Would you reproduce, without any alteration, the lines from the opening line of the entries through the line that has "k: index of" in it?

-------- DATA TO USE --------

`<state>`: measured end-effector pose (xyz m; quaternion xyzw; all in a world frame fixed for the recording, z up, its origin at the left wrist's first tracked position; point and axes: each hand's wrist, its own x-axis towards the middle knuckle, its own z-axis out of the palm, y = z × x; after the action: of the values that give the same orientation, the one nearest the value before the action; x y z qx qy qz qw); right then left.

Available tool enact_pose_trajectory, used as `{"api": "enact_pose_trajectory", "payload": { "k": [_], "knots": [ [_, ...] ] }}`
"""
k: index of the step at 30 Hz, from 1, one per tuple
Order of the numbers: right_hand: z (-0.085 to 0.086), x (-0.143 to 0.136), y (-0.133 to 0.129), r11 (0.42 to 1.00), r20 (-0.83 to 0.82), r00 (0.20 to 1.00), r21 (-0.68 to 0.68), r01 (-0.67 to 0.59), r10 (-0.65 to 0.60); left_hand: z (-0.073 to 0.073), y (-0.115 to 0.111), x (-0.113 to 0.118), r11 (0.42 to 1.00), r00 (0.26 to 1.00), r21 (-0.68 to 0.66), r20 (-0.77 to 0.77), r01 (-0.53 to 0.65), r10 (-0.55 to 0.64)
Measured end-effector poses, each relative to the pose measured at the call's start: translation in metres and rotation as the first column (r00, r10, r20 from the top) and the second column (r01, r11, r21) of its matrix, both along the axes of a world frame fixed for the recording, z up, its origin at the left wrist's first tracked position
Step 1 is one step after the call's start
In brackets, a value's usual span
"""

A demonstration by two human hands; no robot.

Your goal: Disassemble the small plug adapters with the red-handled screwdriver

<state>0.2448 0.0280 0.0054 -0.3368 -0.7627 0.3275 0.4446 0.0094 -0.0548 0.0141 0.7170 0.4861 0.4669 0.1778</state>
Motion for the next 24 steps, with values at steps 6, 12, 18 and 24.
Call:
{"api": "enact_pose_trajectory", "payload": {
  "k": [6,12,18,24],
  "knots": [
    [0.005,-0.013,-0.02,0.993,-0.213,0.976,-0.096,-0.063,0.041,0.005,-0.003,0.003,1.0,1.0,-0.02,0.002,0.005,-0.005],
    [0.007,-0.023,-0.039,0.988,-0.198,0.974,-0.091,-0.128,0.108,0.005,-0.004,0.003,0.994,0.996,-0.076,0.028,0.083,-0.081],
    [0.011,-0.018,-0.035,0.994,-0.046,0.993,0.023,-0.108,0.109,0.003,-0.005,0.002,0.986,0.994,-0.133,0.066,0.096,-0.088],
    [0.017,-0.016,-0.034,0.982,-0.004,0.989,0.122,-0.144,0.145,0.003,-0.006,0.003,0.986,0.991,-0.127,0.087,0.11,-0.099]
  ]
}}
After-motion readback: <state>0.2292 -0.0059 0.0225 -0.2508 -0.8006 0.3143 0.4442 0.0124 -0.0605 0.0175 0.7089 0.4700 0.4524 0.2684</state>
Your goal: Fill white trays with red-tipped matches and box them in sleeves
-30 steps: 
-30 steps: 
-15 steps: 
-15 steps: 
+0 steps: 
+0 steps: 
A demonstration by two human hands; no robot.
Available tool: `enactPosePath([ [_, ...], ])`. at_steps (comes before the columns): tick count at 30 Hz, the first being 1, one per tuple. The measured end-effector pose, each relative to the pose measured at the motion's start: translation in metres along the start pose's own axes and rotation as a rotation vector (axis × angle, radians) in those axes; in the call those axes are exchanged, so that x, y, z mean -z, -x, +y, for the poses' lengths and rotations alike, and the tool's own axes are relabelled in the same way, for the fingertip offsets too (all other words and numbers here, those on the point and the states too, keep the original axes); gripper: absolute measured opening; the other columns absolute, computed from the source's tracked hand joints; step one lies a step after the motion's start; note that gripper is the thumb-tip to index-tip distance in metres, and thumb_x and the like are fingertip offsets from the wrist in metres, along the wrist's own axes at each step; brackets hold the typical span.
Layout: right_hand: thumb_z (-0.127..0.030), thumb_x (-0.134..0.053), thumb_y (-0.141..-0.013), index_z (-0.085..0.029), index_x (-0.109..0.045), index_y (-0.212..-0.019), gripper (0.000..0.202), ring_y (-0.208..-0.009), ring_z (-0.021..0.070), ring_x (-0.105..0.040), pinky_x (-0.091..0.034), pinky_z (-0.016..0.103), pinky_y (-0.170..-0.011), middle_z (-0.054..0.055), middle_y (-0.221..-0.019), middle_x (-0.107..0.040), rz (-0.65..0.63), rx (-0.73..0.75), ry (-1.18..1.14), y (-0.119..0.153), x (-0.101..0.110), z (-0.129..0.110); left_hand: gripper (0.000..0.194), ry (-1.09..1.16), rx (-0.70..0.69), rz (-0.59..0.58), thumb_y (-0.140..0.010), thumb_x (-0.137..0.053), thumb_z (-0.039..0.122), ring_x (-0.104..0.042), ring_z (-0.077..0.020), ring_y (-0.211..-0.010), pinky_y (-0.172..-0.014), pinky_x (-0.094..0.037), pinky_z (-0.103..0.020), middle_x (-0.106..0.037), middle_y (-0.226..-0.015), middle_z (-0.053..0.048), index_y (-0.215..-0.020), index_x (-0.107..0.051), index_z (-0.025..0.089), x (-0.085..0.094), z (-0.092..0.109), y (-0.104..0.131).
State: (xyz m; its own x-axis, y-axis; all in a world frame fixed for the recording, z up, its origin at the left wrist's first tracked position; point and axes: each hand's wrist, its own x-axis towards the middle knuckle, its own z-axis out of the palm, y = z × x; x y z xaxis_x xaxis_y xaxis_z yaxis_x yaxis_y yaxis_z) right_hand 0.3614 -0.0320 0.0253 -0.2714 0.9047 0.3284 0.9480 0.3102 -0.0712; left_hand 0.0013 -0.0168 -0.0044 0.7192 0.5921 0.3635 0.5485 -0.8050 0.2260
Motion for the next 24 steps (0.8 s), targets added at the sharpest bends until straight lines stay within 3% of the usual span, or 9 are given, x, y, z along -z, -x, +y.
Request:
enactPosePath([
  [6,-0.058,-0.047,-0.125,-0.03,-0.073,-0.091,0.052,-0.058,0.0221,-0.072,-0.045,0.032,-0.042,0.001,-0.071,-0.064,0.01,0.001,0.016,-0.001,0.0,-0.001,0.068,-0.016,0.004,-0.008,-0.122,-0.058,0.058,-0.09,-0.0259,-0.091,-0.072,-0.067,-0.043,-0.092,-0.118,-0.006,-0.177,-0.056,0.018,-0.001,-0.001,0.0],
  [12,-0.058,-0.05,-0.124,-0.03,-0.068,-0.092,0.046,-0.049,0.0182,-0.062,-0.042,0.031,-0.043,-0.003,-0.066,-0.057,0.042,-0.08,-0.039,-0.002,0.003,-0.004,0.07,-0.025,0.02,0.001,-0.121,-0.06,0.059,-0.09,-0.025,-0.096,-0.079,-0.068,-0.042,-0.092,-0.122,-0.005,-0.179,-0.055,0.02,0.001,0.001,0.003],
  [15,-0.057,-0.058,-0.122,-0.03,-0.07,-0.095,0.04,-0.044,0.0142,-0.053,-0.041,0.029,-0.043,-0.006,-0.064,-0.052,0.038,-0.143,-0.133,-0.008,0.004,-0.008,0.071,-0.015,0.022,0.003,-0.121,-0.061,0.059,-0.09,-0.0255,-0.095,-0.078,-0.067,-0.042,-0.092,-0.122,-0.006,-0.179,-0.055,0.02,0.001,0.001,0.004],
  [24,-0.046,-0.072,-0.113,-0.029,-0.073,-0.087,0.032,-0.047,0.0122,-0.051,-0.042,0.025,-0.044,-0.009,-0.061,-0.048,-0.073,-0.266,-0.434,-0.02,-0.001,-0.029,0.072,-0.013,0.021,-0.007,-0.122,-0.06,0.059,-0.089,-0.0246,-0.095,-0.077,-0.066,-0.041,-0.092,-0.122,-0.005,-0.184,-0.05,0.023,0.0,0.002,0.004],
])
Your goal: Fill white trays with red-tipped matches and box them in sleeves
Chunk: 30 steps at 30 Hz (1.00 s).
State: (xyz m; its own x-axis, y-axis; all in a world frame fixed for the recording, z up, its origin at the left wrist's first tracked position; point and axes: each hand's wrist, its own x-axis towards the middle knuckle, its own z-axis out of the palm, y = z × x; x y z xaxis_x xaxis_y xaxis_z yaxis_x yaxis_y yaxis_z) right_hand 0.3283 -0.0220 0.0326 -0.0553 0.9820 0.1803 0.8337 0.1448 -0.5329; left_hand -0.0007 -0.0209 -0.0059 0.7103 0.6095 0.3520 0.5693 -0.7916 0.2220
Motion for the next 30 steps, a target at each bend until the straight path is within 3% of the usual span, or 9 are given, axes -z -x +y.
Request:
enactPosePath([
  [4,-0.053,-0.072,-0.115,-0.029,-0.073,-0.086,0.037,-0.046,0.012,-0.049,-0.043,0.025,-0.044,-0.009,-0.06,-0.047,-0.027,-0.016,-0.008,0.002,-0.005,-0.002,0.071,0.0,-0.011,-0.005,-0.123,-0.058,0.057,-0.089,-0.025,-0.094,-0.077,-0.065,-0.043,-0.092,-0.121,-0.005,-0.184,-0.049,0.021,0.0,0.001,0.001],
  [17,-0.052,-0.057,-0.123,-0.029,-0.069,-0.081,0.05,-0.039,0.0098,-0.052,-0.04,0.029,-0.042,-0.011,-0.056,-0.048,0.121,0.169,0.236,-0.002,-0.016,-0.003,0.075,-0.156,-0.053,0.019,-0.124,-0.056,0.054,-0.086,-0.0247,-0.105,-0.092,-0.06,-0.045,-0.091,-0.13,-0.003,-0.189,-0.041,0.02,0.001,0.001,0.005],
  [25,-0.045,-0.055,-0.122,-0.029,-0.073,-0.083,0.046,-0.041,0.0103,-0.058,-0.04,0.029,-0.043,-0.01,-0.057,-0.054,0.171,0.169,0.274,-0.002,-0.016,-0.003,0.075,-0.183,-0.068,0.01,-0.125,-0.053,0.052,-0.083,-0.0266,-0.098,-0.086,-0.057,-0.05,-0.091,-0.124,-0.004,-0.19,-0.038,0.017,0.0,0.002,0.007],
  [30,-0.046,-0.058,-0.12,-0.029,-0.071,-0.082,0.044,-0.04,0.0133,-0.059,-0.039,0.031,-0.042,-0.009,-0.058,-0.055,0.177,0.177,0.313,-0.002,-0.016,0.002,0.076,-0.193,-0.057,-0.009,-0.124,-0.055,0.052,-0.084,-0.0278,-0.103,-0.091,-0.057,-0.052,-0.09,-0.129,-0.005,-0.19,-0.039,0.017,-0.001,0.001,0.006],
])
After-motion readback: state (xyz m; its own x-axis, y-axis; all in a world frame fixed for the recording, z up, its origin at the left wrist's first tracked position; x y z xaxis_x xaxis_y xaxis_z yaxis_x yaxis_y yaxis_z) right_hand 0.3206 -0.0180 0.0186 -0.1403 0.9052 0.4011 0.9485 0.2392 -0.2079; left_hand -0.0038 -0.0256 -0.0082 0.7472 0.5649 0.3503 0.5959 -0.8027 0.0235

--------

| REPLY |
`<state>`: measured end-effector pose (xyz m; quaternion xyzw; all in a world frame fixed for the recording, z up, its origin at the left wrist's first tracked position; point and axes: each hand's wrist, its own x-axis towards the middle knuckle, its own z-axis out of the palm, y = z × x; after the action: of the values that give the same orientation, the one nearest the value before the action; x y z qx qy qz qw); right then left.

Available tool enact_pose_trajectory, used as `{"api": "enact_pose_trajectory", "payload": { "k": [_], "knots": [ [_, ...] ] }}`
"""
k: index of the step at 30 Hz, from 1, one per tuple

This is the complete answer to the exercise.